Mediziner beklagen Antibiotika-Missbrauch in der Humanmedizin; Immer mehr Reserveantibiotika
Frankfurt a. M. (aho) – Pünktlich zum Start der Erkältungssaison haben hessische Ärzte am Donnerstag im Frankfurter Gesundheitsamt die Aufklärungskampagne „Weniger ist mehr“ gestartet. Ihre Botschaft: Lediglich 20 Prozent der Erkrankungen der Atemwege werden von Bakterien verursacht und damit ein Fall für den Einsatz von Antibiotika. Sie beklagen: Noch immer sehen sich Ärzte häufig mit der unberechtigten Forderung konfrontiert, Antibiotika gegen Husten oder Nasennebenhöhlenentzündung zu verschreiben, so Wolfgang Langheinrich von der Kassenärztlichen Vereinigung (KV) anlässlich des Kampagnenstarts: Es halte sich hartnäckig das Gerücht, dass Antibiotika einen schnell wieder auf die Beine und zurück an den Arbeitsplatz bringen. Das Gegenteil sei der Fall: „Die Effektivität ist gleich null, es bleiben die Nebenwirkungen und die Resistenzen.“ Es steigt die Gefahr, dass Bakterien nicht mehr erfolgreich bekämpft werden können, der Patient stirbt.
Ursel Heudorf, Vize-Leiterin des Frankfurter Gesundheitsamts, formulierte es so: „Ein Weiter so geht nicht, sonst droht eine Zeit, in der man keine Antibiotika hat.“ Der Anteil der Reserveantibiotika – insbesondere Fluorchinolone und Oralcephalosporine – sei in jüngerer Zeit ebenfalls deutlich angestiegen, so Heudorf weiter. „Untersuchungen haben gezeigt, dass gerade bei Atemwegsinfektionen auch zunehmend Reserveantibiotika verschrieben werden.“ Auch hier gelte es, Ärzte zur regelmäßigen Fortbildung zu motivieren, damit diese genau wüssten, wann welches Mittel zu verschreiben ist.

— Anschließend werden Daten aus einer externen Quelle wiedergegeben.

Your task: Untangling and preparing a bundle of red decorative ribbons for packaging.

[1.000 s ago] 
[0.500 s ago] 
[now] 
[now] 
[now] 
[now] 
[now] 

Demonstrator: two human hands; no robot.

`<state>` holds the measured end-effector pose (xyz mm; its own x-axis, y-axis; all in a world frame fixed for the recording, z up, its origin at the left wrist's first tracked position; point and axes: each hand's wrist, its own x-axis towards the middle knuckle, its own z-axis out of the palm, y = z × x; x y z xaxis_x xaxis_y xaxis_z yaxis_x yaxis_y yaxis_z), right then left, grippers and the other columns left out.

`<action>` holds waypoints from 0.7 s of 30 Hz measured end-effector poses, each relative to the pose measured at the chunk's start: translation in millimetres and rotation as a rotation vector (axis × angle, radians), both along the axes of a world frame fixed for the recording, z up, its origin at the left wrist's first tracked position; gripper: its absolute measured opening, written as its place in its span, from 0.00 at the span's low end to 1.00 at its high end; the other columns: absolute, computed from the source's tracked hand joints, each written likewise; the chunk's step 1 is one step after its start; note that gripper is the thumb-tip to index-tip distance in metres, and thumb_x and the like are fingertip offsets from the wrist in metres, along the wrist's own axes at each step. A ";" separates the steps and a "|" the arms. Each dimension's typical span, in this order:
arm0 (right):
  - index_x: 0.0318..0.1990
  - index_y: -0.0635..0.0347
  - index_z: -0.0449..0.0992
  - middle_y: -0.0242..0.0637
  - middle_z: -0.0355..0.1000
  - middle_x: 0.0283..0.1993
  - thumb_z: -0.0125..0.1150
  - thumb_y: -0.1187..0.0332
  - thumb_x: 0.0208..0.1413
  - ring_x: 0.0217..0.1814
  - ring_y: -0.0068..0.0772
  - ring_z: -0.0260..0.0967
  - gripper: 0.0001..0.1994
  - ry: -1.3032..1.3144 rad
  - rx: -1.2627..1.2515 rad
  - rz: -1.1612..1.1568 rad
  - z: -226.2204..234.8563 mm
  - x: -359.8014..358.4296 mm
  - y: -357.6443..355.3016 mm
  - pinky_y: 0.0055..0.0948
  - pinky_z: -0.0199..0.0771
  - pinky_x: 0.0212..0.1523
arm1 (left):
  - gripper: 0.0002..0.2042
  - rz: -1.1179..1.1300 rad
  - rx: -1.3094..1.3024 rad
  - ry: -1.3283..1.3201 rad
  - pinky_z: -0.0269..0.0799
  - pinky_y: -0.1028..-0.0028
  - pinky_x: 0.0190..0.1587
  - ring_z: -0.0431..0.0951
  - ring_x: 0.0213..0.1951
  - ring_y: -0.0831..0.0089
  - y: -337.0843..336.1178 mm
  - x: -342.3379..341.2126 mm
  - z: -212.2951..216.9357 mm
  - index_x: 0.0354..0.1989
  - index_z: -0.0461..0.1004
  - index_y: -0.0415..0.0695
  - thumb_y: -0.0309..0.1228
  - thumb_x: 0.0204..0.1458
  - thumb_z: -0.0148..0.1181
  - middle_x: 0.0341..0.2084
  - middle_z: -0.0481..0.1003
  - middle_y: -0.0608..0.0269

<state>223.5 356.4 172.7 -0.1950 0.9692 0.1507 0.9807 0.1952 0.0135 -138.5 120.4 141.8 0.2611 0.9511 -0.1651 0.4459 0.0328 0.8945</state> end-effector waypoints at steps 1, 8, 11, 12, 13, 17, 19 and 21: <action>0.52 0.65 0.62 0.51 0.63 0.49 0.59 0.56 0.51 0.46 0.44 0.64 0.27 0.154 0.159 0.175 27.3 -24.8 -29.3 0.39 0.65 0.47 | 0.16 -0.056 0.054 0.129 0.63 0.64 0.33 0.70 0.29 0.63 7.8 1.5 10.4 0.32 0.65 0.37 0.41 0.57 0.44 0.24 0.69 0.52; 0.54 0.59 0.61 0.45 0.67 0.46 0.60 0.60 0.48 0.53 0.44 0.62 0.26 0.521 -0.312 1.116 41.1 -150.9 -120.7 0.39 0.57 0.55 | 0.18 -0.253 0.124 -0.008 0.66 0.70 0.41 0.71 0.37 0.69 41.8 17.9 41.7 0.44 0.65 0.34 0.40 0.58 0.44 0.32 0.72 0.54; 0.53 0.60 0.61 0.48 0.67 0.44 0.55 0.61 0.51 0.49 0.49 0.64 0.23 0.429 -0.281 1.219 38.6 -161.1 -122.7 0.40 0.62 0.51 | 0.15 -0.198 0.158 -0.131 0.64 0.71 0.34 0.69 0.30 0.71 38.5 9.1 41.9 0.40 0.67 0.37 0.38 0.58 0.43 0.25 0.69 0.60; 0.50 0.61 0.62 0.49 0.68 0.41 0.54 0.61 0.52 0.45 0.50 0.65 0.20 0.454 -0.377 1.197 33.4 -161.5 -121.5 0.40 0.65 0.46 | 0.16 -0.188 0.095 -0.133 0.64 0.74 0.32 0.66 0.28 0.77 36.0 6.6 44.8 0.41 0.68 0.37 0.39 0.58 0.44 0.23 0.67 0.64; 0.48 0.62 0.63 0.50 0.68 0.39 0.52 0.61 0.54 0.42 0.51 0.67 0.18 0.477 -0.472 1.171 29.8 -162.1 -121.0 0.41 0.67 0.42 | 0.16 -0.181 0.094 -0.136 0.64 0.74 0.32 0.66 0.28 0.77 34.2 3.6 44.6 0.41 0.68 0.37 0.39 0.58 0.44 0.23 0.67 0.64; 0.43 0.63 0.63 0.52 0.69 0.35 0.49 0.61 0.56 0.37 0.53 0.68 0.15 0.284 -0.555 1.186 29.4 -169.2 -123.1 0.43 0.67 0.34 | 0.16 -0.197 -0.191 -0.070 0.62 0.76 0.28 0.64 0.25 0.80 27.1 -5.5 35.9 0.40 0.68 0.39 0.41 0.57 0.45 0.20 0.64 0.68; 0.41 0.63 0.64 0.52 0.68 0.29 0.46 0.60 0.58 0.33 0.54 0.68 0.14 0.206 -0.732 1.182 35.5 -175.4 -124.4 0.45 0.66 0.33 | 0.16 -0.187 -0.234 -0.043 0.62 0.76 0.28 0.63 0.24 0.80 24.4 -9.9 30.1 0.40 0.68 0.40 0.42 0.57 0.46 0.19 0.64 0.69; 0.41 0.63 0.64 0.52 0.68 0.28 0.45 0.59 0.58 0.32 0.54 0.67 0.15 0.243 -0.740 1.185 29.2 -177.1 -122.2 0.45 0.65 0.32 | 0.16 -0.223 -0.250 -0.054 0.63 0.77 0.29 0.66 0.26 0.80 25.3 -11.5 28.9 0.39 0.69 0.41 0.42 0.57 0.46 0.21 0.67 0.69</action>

Während 2010 noch 2,92 Millionen Antibiotika-Verordnungen in Deutschland gemacht wurden, waren es 2014 nur noch 2,67 Millionen. Das Problem seien jedoch Breitband-Antibiotika: Ihr Einsatz habe sich in den vier Jahren fast verzehnfacht, kritisierte Dr. Gottfried von Knoblauch zu Hatzbach, Präsident der Landesärztekammer Hessen anlässlich der Pressekonferenz zum Kampagnestart. Ein Blick auf die Niederlande zeige, dass in deutschen Arztpraxen und Krankenhäuser noch beachtliche Mengen an Antibiotika eingespart werden können. Während in Deutschland 12,5 durchschnittlichen Tagesdosen Antibiotika pro Einwohner verordnet werden, sind es in den Niederlanden zehn Tagesdosen, erklärte der Präsident der Landesärztekammer.